Dans un reportage publié dans le New York Times, le célèbre journal américain, La Haye est présentée comme la destination idéale pour une "coolcation" : un endroit où échapper à la chaleur du sud de l’Europe.
La Haye s’impose de plus en plus comme une destination européenne prisée pour une "coolcation" : l’endroit idéal pour les voyageurs à la recherche de plages et de températures estivales douces, plutôt que de la chaleur extrême qui sévit en Europe du Sud.

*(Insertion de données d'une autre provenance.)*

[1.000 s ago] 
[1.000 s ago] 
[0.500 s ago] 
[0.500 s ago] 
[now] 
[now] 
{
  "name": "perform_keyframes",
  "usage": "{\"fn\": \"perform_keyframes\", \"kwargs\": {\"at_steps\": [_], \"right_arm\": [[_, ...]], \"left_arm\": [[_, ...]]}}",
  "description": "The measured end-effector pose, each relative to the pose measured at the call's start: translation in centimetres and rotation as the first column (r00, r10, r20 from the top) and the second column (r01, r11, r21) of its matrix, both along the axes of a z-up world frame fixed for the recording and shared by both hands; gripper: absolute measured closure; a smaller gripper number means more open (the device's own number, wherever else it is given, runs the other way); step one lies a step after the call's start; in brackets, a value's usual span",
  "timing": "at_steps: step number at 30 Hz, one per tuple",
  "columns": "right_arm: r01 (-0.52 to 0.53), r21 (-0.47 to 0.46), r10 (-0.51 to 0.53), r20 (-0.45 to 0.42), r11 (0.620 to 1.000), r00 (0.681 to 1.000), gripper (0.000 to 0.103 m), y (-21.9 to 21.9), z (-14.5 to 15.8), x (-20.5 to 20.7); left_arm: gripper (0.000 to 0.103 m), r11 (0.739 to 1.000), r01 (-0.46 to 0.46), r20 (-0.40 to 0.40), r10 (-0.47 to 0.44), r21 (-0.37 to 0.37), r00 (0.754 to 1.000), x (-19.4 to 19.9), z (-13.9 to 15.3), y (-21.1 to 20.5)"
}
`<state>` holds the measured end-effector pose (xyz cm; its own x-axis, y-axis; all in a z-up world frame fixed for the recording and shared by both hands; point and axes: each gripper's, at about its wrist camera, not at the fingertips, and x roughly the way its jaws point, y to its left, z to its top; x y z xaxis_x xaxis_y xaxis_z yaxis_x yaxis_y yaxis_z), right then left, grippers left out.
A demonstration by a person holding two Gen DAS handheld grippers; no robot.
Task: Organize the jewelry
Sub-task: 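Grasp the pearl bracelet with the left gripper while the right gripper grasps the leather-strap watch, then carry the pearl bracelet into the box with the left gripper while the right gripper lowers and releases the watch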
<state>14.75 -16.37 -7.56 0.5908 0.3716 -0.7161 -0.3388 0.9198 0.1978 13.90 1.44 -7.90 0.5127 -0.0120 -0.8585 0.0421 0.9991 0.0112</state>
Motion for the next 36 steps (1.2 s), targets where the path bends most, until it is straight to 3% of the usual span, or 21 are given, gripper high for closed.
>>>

La ville a en effet beaucoup à offrir : non seulement un littoral de la mer du Nord s’étendant sur 11 kilomètres, mais aussi des spots de surf et des clubs de plage, ainsi que, dans son centre historique, des musées, des galeries d’art et de nombreuses possibilités de shopping.
Le tourisme a connu une croissance considérable : le nombre de nuitées a augmenté de près de 60 % au cours des dix dernières années, rapporte le journal américain. Au cours des deux dernières années, le nombre de visiteurs en provenance d’Espagne et d’Italie a augmenté de 9 %.
Bien que la ville accueille des visiteurs internationaux, les autorités souhaitent éviter le surtourisme et l’image de "tourisme festif" associée à Amsterdam. Elles limitent la location de logements de courte durée et l’extension de l’offre hôtelière, et encouragent les voyages en dehors des mois d’été les plus fréquentés.
Cette tendance s’explique en partie par des étés de plus en plus chauds, avec des feux de forêt et une sécheresse en Europe du Sud qui touchent également de plus en plus les Pays-Bas.
L’attrait de La Haye est résumé dans le journal par un représentant local du secteur balnéaire : la ville donne l’impression d’être en Espagne, mais sans les températures de 35 degrés et plus.